- [What you have to do]
Set the data down again, exactly as it appears below.

---+---

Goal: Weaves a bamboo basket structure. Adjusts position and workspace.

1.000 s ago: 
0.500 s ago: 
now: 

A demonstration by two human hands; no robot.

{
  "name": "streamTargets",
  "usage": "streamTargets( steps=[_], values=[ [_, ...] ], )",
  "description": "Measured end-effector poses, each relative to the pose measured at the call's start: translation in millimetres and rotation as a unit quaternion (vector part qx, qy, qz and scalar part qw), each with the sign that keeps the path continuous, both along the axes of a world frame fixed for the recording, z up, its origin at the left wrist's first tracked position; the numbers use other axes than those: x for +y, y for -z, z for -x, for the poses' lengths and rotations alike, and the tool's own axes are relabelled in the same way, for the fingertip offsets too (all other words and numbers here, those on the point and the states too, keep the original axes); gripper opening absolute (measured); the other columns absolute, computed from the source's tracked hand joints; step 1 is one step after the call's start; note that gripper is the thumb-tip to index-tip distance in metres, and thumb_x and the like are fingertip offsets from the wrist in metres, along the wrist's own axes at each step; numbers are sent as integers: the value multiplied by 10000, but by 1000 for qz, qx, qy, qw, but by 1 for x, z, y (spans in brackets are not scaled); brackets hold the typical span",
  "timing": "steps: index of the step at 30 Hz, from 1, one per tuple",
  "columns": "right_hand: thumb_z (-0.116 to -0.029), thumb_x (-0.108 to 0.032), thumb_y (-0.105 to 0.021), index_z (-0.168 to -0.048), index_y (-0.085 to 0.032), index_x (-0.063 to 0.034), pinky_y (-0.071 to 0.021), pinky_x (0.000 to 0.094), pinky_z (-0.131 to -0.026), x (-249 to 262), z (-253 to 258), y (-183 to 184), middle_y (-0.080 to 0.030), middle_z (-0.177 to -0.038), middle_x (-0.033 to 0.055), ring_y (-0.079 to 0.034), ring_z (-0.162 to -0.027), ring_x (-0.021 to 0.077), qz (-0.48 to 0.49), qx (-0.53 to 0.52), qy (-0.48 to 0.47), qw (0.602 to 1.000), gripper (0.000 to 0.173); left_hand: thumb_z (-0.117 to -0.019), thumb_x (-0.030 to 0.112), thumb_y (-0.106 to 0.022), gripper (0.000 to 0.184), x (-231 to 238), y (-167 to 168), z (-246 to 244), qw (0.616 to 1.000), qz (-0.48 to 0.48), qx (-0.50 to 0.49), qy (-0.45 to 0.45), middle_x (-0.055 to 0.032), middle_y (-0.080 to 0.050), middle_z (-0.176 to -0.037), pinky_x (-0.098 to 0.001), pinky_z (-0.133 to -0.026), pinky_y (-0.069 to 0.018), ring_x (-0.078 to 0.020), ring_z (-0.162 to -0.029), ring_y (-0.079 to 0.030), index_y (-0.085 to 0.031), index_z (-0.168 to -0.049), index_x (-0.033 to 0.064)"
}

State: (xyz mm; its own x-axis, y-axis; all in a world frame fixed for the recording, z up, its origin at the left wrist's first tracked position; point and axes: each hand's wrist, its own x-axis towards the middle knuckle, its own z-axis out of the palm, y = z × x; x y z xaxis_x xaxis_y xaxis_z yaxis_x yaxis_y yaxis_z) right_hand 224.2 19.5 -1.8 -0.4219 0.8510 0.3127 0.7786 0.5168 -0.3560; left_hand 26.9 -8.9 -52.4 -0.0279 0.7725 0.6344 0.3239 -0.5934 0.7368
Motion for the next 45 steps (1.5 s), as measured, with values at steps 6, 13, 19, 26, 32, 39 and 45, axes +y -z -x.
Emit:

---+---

- [Finished task]
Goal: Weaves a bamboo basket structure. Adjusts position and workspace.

1.000 s ago: 
0.500 s ago: 
now: 

A demonstration by two human hands; no robot.

{
  "name": "streamTargets",
  "usage": "streamTargets( steps=[_], values=[ [_, ...] ], )",
  "description": "Measured end-effector poses, each relative to the pose measured at the call's start: translation in millimetres and rotation as a unit quaternion (vector part qx, qy, qz and scalar part qw), each with the sign that keeps the path continuous, both along the axes of a world frame fixed for the recording, z up, its origin at the left wrist's first tracked position; the numbers use other axes than those: x for +y, y for -z, z for -x, for the poses' lengths and rotations alike, and the tool's own axes are relabelled in the same way, for the fingertip offsets too (all other words and numbers here, those on the point and the states too, keep the original axes); gripper opening absolute (measured); the other columns absolute, computed from the source's tracked hand joints; step 1 is one step after the call's start; note that gripper is the thumb-tip to index-tip distance in metres, and thumb_x and the like are fingertip offsets from the wrist in metres, along the wrist's own axes at each step; numbers are sent as integers: the value multiplied by 10000, but by 1000 for qz, qx, qy, qw, but by 1 for x, z, y (spans in brackets are not scaled); brackets hold the typical span",
  "timing": "steps: index of the step at 30 Hz, from 1, one per tuple",
  "columns": "right_hand: thumb_z (-0.116 to -0.029), thumb_x (-0.108 to 0.032), thumb_y (-0.105 to 0.021), index_z (-0.168 to -0.048), index_y (-0.085 to 0.032), index_x (-0.063 to 0.034), pinky_y (-0.071 to 0.021), pinky_x (0.000 to 0.094), pinky_z (-0.131 to -0.026), x (-249 to 262), z (-253 to 258), y (-183 to 184), middle_y (-0.080 to 0.030), middle_z (-0.177 to -0.038), middle_x (-0.033 to 0.055), ring_y (-0.079 to 0.034), ring_z (-0.162 to -0.027), ring_x (-0.021 to 0.077), qz (-0.48 to 0.49), qx (-0.53 to 0.52), qy (-0.48 to 0.47), qw (0.602 to 1.000), gripper (0.000 to 0.173); left_hand: thumb_z (-0.117 to -0.019), thumb_x (-0.030 to 0.112), thumb_y (-0.106 to 0.022), gripper (0.000 to 0.184), x (-231 to 238), y (-167 to 168), z (-246 to 244), qw (0.616 to 1.000), qz (-0.48 to 0.48), qx (-0.50 to 0.49), qy (-0.45 to 0.45), middle_x (-0.055 to 0.032), middle_y (-0.080 to 0.050), middle_z (-0.176 to -0.037), pinky_x (-0.098 to 0.001), pinky_z (-0.133 to -0.026), pinky_y (-0.069 to 0.018), ring_x (-0.078 to 0.020), ring_z (-0.162 to -0.029), ring_y (-0.079 to 0.030), index_y (-0.085 to 0.031), index_z (-0.168 to -0.049), index_x (-0.033 to 0.064)"
}

State: (xyz mm; its own x-axis, y-axis; all in a world frame fixed for the recording, z up, its origin at the left wrist's first tracked position; point and axes: each hand's wrist, its own x-axis towards the middle knuckle, its own z-axis out of the palm, y = z × x; x y z xaxis_x xaxis_y xaxis_z yaxis_x yaxis_y yaxis_z) right_hand 224.2 19.5 -1.8 -0.4219 0.8510 0.3127 0.7786 0.5168 -0.3560; left_hand 26.9 -8.9 -52.4 -0.0279 0.7725 0.6344 0.3239 -0.5934 0.7368
Motion for the next 45 steps (1.5 s), as measured, with values at steps 6, 13, 19, 26, 32, 39 and 45, axes +y -z -x.
Emit:

The exercise was answered completely.